**Task item**. Scan the records below and report how many lines contain the word "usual", giving the number by itself.

**Extracted records**.
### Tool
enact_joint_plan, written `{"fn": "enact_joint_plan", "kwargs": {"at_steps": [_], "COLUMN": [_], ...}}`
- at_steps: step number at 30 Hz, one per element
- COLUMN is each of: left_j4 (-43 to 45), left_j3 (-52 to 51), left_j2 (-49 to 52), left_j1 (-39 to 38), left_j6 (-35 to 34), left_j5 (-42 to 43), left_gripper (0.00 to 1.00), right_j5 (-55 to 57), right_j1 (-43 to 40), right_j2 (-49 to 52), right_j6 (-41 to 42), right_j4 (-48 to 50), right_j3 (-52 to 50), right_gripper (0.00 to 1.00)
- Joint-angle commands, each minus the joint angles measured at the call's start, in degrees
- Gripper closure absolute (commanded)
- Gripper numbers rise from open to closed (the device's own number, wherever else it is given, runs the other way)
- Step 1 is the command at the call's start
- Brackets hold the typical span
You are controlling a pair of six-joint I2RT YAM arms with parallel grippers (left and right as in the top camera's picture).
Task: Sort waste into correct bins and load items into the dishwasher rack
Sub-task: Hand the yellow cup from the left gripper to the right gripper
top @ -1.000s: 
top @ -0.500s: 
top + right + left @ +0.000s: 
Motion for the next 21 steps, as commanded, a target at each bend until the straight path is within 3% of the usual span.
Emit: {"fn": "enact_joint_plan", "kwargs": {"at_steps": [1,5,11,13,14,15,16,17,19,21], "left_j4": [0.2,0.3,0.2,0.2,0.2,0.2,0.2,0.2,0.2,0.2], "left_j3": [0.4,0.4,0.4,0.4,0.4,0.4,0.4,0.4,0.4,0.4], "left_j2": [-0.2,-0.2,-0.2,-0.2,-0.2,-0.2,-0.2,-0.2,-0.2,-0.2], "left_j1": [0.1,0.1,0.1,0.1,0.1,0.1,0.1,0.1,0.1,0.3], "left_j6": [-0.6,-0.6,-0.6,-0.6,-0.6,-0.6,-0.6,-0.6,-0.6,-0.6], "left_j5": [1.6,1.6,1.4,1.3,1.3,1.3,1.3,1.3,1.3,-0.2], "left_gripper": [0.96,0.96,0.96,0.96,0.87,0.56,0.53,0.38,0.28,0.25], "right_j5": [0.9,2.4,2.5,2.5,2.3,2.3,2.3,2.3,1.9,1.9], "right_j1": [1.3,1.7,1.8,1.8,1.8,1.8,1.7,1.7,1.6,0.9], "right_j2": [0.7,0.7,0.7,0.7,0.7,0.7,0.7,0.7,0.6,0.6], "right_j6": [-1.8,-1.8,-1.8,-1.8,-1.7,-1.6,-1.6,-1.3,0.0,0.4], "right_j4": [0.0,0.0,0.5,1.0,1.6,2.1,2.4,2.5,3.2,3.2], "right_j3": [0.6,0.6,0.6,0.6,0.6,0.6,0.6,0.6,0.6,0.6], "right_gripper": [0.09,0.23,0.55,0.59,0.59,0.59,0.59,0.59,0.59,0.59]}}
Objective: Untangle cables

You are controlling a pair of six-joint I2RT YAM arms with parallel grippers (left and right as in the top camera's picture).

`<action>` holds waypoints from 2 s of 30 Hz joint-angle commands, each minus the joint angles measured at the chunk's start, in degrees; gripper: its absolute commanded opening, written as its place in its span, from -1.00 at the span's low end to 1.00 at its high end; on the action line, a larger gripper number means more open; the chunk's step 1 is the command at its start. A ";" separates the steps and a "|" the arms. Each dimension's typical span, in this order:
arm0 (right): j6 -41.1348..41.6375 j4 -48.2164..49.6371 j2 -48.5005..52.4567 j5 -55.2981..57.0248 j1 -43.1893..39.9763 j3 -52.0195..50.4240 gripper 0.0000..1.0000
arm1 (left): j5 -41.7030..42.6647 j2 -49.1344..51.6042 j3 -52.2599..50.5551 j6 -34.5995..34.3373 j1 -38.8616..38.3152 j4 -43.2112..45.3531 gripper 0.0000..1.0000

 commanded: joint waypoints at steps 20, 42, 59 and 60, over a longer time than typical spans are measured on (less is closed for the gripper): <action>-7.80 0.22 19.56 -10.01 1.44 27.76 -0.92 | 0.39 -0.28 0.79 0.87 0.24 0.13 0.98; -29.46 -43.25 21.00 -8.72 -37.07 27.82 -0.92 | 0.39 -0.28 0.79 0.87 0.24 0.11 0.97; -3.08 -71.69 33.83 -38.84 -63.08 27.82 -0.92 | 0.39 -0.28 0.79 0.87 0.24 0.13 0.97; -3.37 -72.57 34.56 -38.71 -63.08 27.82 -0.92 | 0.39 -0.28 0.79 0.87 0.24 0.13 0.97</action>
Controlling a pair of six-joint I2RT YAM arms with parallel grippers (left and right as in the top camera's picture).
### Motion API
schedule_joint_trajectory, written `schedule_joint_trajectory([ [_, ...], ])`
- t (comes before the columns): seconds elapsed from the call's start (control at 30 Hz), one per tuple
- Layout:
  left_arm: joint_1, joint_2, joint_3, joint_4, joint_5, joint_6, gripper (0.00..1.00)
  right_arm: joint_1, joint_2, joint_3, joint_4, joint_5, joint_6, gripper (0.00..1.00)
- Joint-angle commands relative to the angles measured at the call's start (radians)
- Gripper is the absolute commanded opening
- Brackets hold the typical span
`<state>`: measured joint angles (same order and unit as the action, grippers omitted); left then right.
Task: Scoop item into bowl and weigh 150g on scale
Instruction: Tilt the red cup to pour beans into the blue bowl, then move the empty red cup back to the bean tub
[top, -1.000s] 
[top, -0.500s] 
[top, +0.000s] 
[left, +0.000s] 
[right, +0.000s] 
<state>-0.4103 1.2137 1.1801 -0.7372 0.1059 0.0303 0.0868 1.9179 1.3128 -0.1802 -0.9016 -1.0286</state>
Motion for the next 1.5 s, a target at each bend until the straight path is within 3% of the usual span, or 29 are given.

**Solution**. 2